The appearance of Smother is telling. It can only mean that four-mana Juggernaut and Su-Chi are out of the spotlight, and Quirion Dryad and Psychatog are right in the middle of the ring.


If the Berserk / ‘Tog combo is as powerful as people think, aggro is going to have to adapt – somehow. This is how I outlined the problem in the Star City Forums:


1) We need good aggro to balance the metagame (lesson from unrestricted Fact or Fiction).



2)”Good” aggro doesn’t have non-burn removal, because these are dead against control and combo.



3) Aggro is now steamrolled by aggro-control creatures that are ironically bigger.



4) But aggro can’t afford to be bogged down by wrong solutions in place of right threats.


TnT is perhaps the only aggro deck with the flexibility to afford even a little removal, using old-school creature tricks like Gilded Drake.


April Fool’s Day doesn’t look good.


Entomb

Restricted April 2003.


This popped up, but Aaron Forsythe never mentioned it.


Surprise! Happy April Fool’s!


The DCI explained:”Every good”tutor” card is restricted in Type 1. Entomb is one of the best tutors left in Type 1, and it now joins Demonic Tutor, Demonic Consultation, Enlightened Tutor, etc. on the restricted list.”


Wait… Let’s compare card texts, please.


Demonic Consultation:”Name a card. Remove the top six cards of your library from the game, then reveal cards from the top of your library until you reveal the named card. Put that card into your hand and remove all other cards revealed this way from the game.”


Entomb:”Search your library for a card and put that card into your graveyard. Then shuffle your library.”


On one hand, we have a one-mana instant that’s gelled every combo with black in the history of Type I, even Hatred decks.


On the other, we have… An”equally””broken” tutor that puts a card into your graveyard instead of into your hand?

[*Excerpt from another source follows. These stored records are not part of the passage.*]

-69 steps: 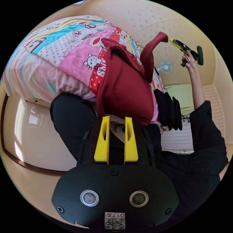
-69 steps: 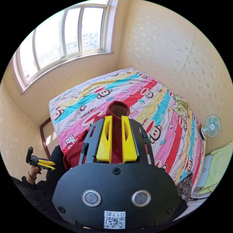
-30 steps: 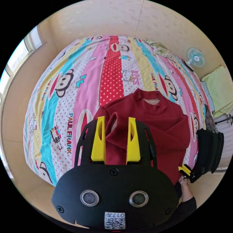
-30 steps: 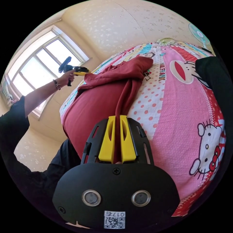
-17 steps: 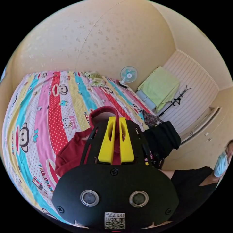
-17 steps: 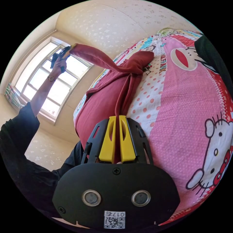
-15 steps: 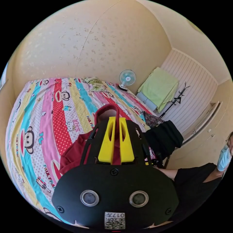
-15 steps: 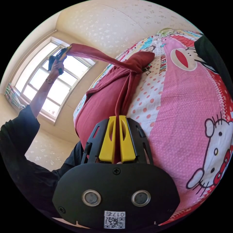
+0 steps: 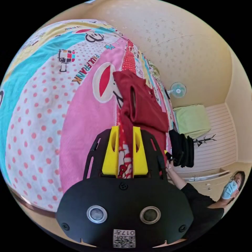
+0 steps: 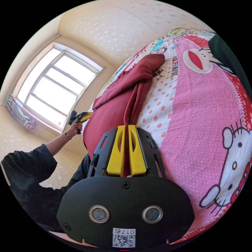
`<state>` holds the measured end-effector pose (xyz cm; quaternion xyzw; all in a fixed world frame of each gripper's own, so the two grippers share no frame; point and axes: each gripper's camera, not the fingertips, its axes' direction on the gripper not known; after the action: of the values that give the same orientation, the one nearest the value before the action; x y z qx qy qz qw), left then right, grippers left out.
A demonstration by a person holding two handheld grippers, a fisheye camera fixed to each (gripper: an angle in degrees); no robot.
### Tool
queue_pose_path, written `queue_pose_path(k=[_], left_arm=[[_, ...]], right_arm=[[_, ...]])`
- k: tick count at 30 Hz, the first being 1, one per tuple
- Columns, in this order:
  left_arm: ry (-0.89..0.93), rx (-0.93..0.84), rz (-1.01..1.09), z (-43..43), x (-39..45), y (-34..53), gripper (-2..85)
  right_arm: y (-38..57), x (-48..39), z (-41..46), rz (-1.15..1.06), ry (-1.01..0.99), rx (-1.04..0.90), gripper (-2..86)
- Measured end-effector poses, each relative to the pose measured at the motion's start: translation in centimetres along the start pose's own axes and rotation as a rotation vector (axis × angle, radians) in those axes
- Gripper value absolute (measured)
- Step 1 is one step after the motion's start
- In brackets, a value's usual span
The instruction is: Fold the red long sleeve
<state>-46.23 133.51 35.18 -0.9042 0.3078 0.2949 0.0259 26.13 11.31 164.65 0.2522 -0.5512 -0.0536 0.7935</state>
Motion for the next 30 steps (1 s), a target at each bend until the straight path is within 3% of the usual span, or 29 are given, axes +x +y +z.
queue_pose_path(k=[9,12,20,24,30], left_arm=[[-0.024,0.0,0.192,-2.6,4.3,13.9,11.3],[-0.089,-0.002,0.233,-2.3,5.1,17.2,11.7],[-0.247,-0.159,0.242,-2.5,3.8,20.5,13.7],[-0.142,-0.29,0.264,-0.2,3.0,20.3,14.0],[-0.1,-0.29,0.244,1.6,2.7,19.5,9.6]], right_arm=[[-0.6,-0.6,0.8,0.023,0.001,0.006,4.0],[-0.2,-2.7,1.0,0.024,0.113,0.014,6.4],[7.5,-11.1,-0.5,-0.116,0.461,-0.041,12.1],[11.6,-11.3,-1.8,0.005,0.498,-0.136,13.1],[14.3,-9.1,-0.3,0.087,0.426,-0.249,13.5]])
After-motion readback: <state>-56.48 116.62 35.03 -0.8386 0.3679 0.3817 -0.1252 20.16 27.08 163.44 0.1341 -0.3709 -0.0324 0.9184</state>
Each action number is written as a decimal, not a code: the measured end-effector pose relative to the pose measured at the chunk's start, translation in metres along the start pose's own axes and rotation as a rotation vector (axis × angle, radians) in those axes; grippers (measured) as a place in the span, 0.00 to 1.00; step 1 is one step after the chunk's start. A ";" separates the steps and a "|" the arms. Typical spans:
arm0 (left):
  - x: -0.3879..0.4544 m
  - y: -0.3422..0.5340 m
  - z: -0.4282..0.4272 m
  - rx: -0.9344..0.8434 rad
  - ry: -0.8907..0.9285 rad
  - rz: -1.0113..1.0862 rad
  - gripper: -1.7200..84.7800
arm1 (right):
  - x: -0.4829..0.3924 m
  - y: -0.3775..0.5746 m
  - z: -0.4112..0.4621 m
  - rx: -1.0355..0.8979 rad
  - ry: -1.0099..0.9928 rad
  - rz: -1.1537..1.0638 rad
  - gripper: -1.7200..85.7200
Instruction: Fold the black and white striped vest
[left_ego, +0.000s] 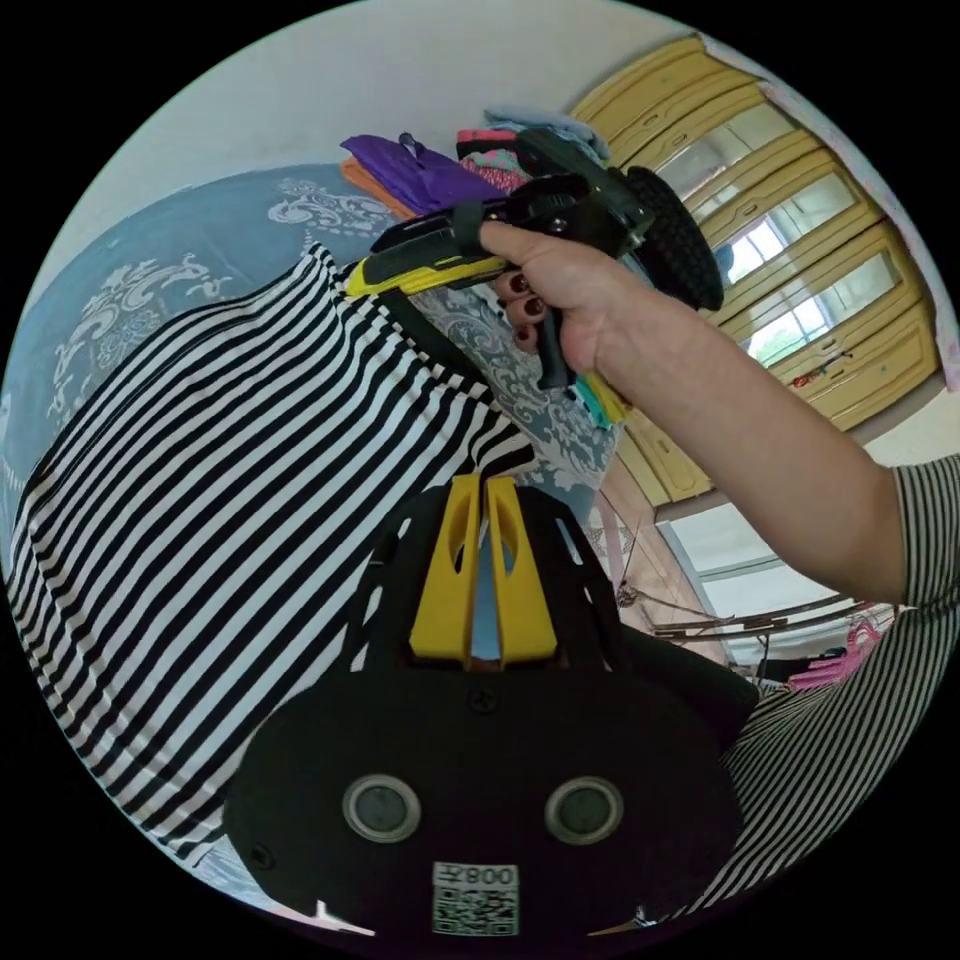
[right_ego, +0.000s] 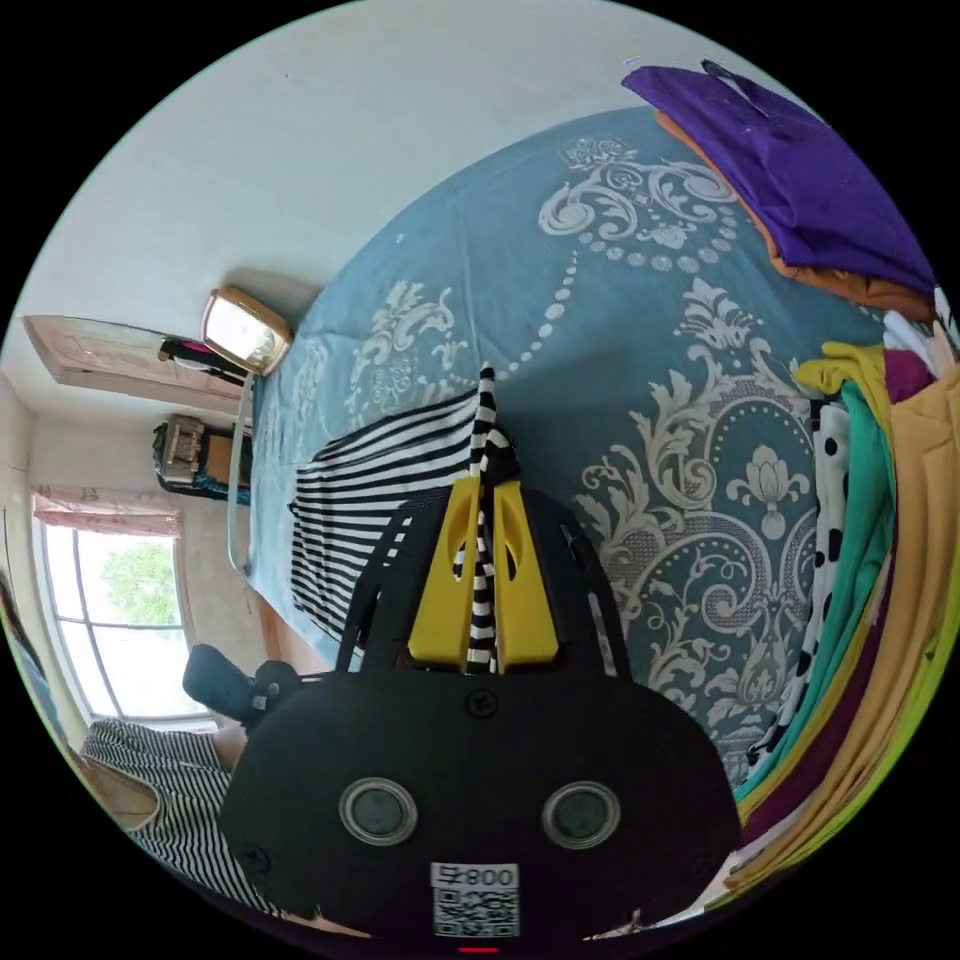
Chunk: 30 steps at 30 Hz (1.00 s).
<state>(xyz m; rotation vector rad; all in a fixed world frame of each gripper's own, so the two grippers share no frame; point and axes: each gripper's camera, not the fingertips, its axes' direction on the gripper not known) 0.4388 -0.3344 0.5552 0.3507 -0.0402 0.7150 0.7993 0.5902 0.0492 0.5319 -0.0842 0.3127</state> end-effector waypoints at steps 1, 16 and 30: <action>-0.003 0.005 -0.012 0.022 0.006 -0.006 0.03 | -0.010 -0.001 -0.004 0.009 -0.017 -0.009 0.04; -0.166 0.237 -0.306 0.479 0.069 -0.554 0.03 | -0.310 -0.029 0.054 -0.051 -0.226 -0.293 0.04; -0.268 0.400 -0.448 0.672 0.240 -0.881 0.03 | -0.490 -0.041 0.152 -0.261 -0.127 -0.332 0.04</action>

I know Akroma, Angel of Wrath has nice boobs and all, but I didn’t think reanimating her was on the same level as Necropotence. Using Entomb with a single Nether Spirit in Pox is hardly broken, too. Finally, I don’t know of any Replenish-based deck using Entomb.


The only possible reason for the surprise restriction is a fear of the Dragon combo (Worldgorger Dragon/Animate Dead for infinite mana). Thing is, people complain about its unintuitive-ness, not the brokenness of the deck based around it.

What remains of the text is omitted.